I sighed. What would I do then? The Phoenix, at first, seemed benign. Almost plantlike in their forms, their limbs like tendrils, roots, off shoots of pulpy, vegetative bodies. Then they began to move. To walk, or writhe, or slither, or whatever the fuck it is one does on tendrils.

Then they began to fly.

That was the first sign that something was wrong. When the first one took to the air, hovering, much to the misplaced delight of the people watching. Then it struck. Fast as lighting. A tendril drilled deep into the heart of the lady who’d brought it back to life. It consumed her from the inside out, shriveling her flesh till it looked like the things she’d pulled from the ground. And then…then her flesh began to writhe, to wiggle in the sun. To reform, to expand, to move on its own power. Hot light burst from her, and she stood. Not Gracie. The thing that wore her body, her face, but not Gracie.

The planet was overwhelmed in hours.

I’m fast, damned fast. Not just on a warp bike, but on foot. Always have been. I still don’t know quite how I’d gotten away but I had, and I wasn’t going to give them a second shot at me. So I’d go, far. Other side of the galaxy, and from there? A sleeper ship maybe? I know they were launching some outwards to the distant arms of another conglomeration of stars. I didn’t know.

All I did know was that a storm was coming. And I planned to ride ahead of it for as long as I could.

“Mr. Drevin, please come back to the Congress.

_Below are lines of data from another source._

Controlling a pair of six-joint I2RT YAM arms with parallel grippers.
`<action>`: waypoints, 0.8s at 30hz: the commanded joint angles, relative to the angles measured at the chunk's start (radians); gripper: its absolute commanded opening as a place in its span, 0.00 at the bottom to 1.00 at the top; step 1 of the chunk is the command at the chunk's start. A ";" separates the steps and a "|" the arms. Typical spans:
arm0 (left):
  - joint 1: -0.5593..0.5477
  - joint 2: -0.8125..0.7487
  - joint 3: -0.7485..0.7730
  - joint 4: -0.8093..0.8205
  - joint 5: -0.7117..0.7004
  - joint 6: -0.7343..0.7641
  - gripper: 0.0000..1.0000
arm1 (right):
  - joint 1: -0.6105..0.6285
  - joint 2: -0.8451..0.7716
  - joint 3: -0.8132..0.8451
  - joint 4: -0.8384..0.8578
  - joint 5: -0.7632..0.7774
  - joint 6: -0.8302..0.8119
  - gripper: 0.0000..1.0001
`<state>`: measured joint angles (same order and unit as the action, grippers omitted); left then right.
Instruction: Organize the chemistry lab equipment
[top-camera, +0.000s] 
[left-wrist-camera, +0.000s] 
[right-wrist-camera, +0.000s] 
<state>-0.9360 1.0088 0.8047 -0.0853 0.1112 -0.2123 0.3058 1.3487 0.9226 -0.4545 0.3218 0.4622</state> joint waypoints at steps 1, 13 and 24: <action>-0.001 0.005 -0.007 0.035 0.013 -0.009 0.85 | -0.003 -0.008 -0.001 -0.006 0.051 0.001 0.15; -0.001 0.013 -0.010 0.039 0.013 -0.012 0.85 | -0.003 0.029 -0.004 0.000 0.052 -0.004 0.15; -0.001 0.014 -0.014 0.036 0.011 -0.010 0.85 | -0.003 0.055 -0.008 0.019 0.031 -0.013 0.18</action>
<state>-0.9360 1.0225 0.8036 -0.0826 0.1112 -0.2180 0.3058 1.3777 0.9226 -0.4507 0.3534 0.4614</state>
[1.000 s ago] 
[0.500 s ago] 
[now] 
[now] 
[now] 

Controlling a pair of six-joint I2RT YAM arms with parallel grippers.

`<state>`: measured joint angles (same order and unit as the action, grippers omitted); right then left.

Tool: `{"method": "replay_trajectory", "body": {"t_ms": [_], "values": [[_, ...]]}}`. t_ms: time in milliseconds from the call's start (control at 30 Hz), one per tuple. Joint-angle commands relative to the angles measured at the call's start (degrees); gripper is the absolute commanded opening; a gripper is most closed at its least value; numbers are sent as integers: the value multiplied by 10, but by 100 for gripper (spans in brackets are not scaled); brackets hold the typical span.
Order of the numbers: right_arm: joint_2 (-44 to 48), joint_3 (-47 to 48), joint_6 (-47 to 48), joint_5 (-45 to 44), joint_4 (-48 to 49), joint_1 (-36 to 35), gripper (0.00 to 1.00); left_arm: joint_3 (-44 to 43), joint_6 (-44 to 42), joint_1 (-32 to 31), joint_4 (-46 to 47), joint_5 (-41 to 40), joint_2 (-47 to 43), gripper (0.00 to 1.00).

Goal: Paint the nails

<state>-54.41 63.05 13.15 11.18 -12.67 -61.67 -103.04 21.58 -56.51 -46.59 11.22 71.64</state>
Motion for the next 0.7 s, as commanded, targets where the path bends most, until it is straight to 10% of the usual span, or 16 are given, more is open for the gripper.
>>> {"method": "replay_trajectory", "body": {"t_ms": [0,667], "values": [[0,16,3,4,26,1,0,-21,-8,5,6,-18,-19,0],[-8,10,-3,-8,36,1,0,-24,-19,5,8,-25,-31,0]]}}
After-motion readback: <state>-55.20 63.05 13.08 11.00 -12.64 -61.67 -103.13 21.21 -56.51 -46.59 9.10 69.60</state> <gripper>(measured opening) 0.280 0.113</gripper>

I don’t want to have to use force.”

I turned back towards the young lieutenant, and saw the stun-rod in her hand.

Like I said, I’m fast. Damned fast. Her arm was already in motion, but I was a blur, stepping underneath and pushing her arm, helping momentum carry her swing too far and off balancing her. I placed one leg slightly behind her, and pushed, toppling her to the ground and snatching the stun-rod from her hand. She looked up at me in shock, her eyes focusing on the tags that hung from my neck, with their distinctive black and gold stripes. Her mouth hung agape.

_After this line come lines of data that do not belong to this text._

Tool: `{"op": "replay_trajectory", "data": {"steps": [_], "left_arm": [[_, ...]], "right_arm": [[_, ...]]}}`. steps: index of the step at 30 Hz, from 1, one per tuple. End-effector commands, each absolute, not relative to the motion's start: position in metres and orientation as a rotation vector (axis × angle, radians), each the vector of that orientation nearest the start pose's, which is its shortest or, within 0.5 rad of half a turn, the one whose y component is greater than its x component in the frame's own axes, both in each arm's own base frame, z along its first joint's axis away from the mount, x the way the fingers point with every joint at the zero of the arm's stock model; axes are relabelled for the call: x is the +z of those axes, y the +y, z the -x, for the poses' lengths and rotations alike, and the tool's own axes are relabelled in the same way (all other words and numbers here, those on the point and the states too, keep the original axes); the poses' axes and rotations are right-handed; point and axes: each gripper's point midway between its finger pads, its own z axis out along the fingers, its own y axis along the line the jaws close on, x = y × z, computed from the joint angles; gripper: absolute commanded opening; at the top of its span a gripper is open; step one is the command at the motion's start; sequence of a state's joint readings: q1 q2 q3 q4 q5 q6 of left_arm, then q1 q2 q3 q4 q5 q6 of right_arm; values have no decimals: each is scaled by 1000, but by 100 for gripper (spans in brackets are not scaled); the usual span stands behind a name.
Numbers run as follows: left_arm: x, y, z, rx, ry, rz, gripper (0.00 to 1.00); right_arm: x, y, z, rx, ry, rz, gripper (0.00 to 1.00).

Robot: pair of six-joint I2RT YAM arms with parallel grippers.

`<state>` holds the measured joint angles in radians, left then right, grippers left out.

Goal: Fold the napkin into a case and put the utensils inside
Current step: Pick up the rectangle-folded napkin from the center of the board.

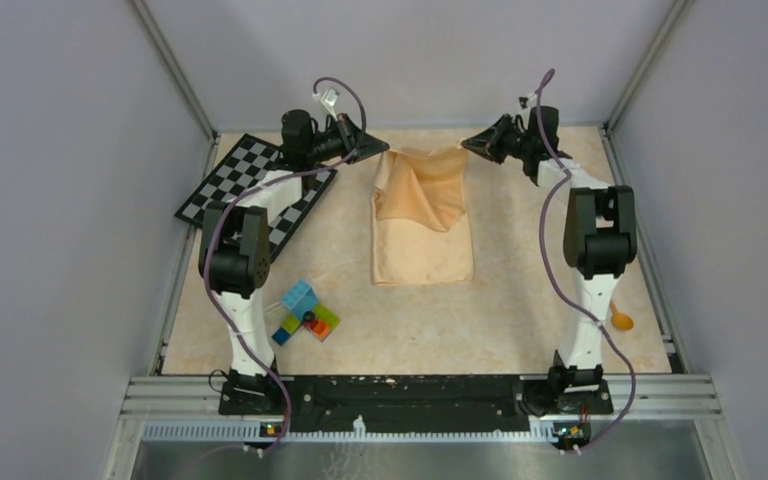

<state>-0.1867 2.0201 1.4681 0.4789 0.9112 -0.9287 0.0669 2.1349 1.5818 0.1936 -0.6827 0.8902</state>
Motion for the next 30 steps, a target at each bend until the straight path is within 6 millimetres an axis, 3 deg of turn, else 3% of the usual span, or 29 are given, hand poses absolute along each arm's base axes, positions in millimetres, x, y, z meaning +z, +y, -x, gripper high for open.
{"op": "replay_trajectory", "data": {"steps": [1,7,10,16,23,30], "left_arm": [[258,-254,-499,-1551,1802,-140,0],[268,-254,-485,-1533,1807,-159,0],[270,-253,-477,-1517,1806,-157,0],[273,-251,-479,-1501,1801,-122,0],[276,-252,-489,-1495,1800,-129,0],[257,-251,-499,-1433,1856,-138,0]], "right_arm": [[198,176,-565,1321,1953,-291,0],[218,179,-529,1325,1946,-251,0],[212,176,-517,1202,2008,-195,0],[180,163,-530,1054,2116,-186,0],[193,168,-537,1099,2064,-162,0],[217,166,-530,1083,2017,-138,0]]}}
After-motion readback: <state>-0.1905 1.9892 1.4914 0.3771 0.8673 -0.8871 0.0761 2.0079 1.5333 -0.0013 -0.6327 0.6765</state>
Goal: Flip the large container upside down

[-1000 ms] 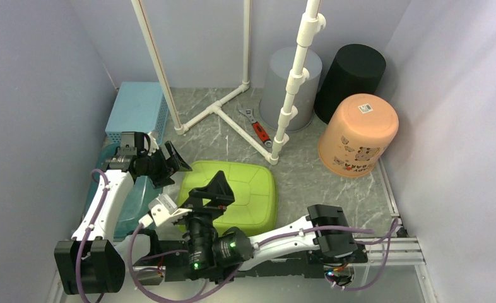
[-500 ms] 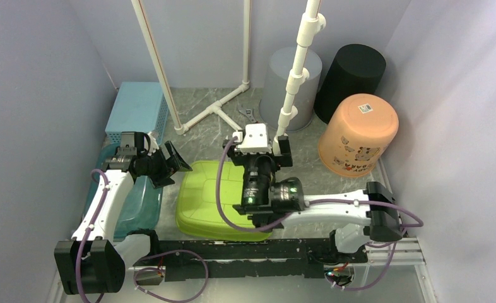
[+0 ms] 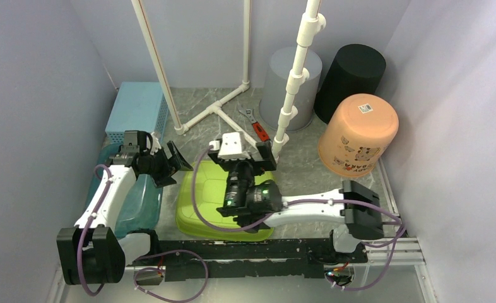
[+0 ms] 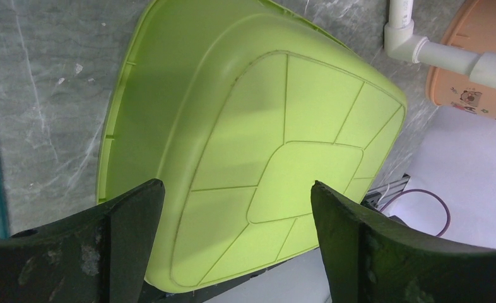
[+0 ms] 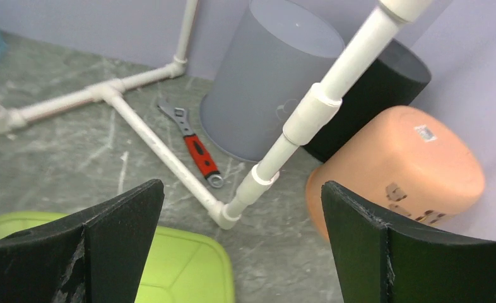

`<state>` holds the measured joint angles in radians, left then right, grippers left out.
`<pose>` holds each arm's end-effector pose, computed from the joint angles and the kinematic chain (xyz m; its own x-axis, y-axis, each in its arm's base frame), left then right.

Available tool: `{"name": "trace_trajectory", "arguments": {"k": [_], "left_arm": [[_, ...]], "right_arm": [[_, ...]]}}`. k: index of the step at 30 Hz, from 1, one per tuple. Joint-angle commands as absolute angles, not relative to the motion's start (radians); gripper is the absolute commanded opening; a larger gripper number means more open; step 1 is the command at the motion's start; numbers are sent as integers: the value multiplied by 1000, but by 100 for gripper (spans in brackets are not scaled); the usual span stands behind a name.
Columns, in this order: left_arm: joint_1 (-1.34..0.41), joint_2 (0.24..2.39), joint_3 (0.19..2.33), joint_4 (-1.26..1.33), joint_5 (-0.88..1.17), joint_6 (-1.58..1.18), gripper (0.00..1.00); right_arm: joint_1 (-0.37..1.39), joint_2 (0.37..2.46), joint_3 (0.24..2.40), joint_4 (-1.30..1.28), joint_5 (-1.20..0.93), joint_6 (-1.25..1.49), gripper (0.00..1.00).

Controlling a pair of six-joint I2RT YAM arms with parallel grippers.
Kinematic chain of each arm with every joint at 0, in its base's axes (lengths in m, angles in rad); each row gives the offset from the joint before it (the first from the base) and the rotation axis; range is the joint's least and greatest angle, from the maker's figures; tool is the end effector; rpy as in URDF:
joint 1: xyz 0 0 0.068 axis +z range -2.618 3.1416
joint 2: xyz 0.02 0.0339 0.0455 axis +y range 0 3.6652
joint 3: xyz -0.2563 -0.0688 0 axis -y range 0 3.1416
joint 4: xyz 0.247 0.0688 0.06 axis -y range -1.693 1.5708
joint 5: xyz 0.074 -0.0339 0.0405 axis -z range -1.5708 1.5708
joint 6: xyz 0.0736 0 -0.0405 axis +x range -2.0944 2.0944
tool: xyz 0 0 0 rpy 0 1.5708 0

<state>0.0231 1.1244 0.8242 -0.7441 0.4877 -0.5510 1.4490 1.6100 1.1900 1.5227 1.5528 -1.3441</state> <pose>0.2336 -0.0291 0.2088 -0.8490 -0.4822 -0.2160 -0.2693 0.7466 -0.6083 0.1112 0.3028 0.3909 -0.0116 -0.2394 -0.9709 0.1140 0.9643 -0.2391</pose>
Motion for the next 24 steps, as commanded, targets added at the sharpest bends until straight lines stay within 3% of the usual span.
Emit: {"name": "trace_trajectory", "arguments": {"k": [1,2,4,7,11,20,24], "left_arm": [[27,1132,833,-707,528,-536,91],[27,1129,839,-714,522,-530,91],[27,1116,840,-723,504,-523,91],[27,1110,835,-720,496,-523,91],[27,1121,831,-713,511,-521,91],[26,1113,831,-715,512,-519,91],[27,1120,819,-695,535,-535,91]], "right_arm": [[1422,1629,1238,1689,1737,-1489,100],[1429,1610,1254,1701,1735,-1523,99],[1475,1582,1255,1711,1657,-1576,89],[1580,1617,1163,1708,1498,-1804,88],[1636,1773,1121,1715,1503,-2098,84],[1740,1751,1183,1708,1729,-2119,86],[1703,1731,1257,1682,1736,-1863,96]]}}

“Drevin…you – you were at Lisborn?”

I felt the color drain from my face.

The Battle of Lisborn. The last great battle in a war of greed and power-grabbing. And attempt by a bunch of wealthy, power hungry fucks to break apart the Republic. It was at Lisborn that they’d used their ace card, the device they thought would make even the might of the Republic tremble. The Star Crusher. Tens of millions lost in a moment. A blink of an eye, the collapse of a star. Everyone in the system dead. Everyone but one.

I’m damned fast.

The only good thing that came out of Lisborn, myself included, was a sudden, crushing defeat of the separatists. They hadn’t counted on the Republic doing that, and the Star Crusher? They only had the one. Their bluff got called, and they folded faster than the star that Lisborn orbited.

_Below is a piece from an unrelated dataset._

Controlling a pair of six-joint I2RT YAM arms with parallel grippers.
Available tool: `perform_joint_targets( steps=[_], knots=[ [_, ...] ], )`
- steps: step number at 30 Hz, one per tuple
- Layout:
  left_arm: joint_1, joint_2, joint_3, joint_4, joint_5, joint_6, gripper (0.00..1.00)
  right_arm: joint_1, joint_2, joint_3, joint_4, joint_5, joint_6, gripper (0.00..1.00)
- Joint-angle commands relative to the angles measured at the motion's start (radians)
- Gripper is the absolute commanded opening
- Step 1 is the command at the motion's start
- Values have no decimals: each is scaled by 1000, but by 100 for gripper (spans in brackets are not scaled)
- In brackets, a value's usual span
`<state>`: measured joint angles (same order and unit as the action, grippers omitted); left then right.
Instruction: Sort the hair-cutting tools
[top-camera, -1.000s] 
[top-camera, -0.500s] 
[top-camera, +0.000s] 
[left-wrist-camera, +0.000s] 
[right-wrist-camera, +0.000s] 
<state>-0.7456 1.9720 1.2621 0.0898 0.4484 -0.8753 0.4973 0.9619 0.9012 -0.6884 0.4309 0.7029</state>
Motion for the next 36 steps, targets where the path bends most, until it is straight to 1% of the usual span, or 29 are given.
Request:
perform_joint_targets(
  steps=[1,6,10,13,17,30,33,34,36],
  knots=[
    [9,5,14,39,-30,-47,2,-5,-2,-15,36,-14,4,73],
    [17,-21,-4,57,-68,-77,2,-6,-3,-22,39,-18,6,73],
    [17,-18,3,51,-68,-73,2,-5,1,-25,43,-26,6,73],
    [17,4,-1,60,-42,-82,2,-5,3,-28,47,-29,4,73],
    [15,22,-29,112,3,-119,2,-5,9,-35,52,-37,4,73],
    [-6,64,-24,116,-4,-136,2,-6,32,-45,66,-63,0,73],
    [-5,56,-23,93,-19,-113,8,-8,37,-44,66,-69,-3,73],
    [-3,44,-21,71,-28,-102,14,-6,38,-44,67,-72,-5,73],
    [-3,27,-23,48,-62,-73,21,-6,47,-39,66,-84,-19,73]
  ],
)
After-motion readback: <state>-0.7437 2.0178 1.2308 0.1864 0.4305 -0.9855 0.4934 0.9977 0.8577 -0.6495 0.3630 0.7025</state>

The mood shifted. I reached out, helped Anders up, handed her back her stun-rod. I noted her face, as pale now as mine had been at the mention of Lisborn.

“Ancestors be merciful,” she breathed, her eyes welling with tears, “You aren’t lying. They’re coming.”

I nodded.

“What should we do? What can we do?”

I shrugged.

“Head for the far side of the galaxy,” I said, “Maybe catch a sleeper ship. Try to stay ahead of the storm.”

I paused just long enough to throw a leg over Harley. Anders didn’t do a thing to try and stop me.

“Stay ahead of the storm, and hope to the thousand hells that they can’t cross deep space.”

I pulled on my helmet, touched off the bike’s engines. I left her there, staring off into the black. Staring in the direction of the Phoenix, and the coming storm of fire.